● WORK TO BE COMPLETED:
What is the number of lines in the data below that contain "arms"? Reply with the number only.

● SOURCE MATERIAL:
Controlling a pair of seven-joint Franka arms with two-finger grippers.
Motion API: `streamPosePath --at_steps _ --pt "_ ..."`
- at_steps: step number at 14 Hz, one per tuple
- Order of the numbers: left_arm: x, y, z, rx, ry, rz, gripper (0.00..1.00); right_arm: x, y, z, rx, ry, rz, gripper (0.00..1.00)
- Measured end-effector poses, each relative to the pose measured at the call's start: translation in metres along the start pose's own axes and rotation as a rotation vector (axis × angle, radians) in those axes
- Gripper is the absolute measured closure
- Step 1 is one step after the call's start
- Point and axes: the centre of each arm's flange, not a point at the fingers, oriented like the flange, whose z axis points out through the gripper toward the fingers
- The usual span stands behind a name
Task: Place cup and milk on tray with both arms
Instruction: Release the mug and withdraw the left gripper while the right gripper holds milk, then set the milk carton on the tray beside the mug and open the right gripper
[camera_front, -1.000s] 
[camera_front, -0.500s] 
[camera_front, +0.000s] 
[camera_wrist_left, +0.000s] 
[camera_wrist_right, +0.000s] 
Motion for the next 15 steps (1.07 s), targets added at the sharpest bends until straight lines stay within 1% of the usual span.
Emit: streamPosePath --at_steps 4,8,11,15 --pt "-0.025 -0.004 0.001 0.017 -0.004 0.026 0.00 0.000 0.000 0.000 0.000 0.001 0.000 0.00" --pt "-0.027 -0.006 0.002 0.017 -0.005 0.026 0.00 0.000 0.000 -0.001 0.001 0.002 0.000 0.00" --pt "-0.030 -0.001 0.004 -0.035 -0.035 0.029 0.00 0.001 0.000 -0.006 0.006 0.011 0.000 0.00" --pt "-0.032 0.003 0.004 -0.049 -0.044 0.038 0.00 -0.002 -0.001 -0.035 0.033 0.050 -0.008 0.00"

● RESPONSE AREA:
2